一般的に、ハイブリッドを含むマルチドライバー機ではドライバー数を増やすことで音域間のクロスオーバー制御がより緻密になり、個々のドライバーの出力を分散させることで歪みを抑えるなど、質感を高めることに効果があります。またより広く立体的な音場感を得ることもできます。反面、和音により1音1音の解像度やキレ感などが下がる傾向にあり、場合によってはより複雑な調整の必要性や、ESTやPZTなど性質の異なるドライバーを組み合わせることで対応するなどのアプローチが望まれます。

「OPENAUDIO SIREN」は厳選し性能アップさせたドライバーを使用し、CIEMメーカーとしてのハンドメイトによる丁寧な仕上げによりこれらのアプローチを実現しているわけです。外観の美しさとともにハンドメイドによる機能美も感じさせるイヤホンだと言えるでしょう。
なお、「OPENAUDIO SIREN」はインピーダンス10Ω、感度107dB/mWと、CIEM製品同様に非常にインピーダンスが低い設計になっていますので、ノイズ特性の高いDAPやオーディオアダプターの利用が望ましいでしょう。またある程度駆動力のある再生環境でもバランスを崩さず再生することができます。
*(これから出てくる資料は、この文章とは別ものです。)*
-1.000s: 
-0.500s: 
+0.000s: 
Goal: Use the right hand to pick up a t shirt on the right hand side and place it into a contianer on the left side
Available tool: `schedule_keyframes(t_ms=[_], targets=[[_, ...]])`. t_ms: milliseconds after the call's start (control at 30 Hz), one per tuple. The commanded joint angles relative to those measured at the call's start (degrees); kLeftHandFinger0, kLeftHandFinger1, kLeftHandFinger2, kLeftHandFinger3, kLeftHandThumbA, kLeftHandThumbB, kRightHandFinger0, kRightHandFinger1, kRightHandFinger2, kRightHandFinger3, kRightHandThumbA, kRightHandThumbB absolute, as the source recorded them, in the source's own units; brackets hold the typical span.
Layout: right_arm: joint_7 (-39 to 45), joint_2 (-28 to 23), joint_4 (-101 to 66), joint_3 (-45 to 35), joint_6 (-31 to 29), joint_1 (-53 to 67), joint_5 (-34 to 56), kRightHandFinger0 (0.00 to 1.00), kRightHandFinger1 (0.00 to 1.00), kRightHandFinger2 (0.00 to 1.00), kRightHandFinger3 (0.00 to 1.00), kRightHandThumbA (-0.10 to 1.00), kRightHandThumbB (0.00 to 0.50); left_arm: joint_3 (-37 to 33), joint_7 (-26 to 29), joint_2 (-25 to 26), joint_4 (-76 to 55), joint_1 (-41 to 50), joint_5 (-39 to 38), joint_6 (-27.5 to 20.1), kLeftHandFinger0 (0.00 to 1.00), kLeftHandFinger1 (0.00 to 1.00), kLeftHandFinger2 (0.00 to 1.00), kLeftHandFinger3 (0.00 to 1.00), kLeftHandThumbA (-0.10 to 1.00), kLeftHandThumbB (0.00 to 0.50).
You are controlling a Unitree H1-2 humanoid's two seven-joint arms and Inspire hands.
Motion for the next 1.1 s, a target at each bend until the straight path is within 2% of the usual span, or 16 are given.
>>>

中音域は、凹むことなく明瞭になります。ハーマンターゲットに寄ったU字傾向で音色は癖の無いニュートラルな印象ですがボーカル域はやや前傾しています。

女性ボーカルの高音などの中高域にアクセントがあり明瞭な存在感とがあります。ただし歯擦音などはコントロールされている印象です。男性ボーカルも解像感があり明瞭ですがややドライで自然な定位に収まっている印象。男性ボーカルの臨場感や艶感を求める方には少し物足りないかも。演奏との分離は良く定位も自然です。シェルの大きさと関係があるかどうかは分かりませんが、音場は非常に広く、立体的な空間表現が楽しめます。
低域はニュートラルバランスで調整しつつ、重低音を中心とした存在感のある音を鳴らします。ミッドベースはやや控えめですがスピード感があり、中高域との分離が良くスッキリした印象にまとめています。重低音は深く沈みつつインパクトがあり豊かさがあります。ベリリウムコート振動板のダイナミックドライバーにより同時に解像感やスピード感も高く、質の高い印象を受けます。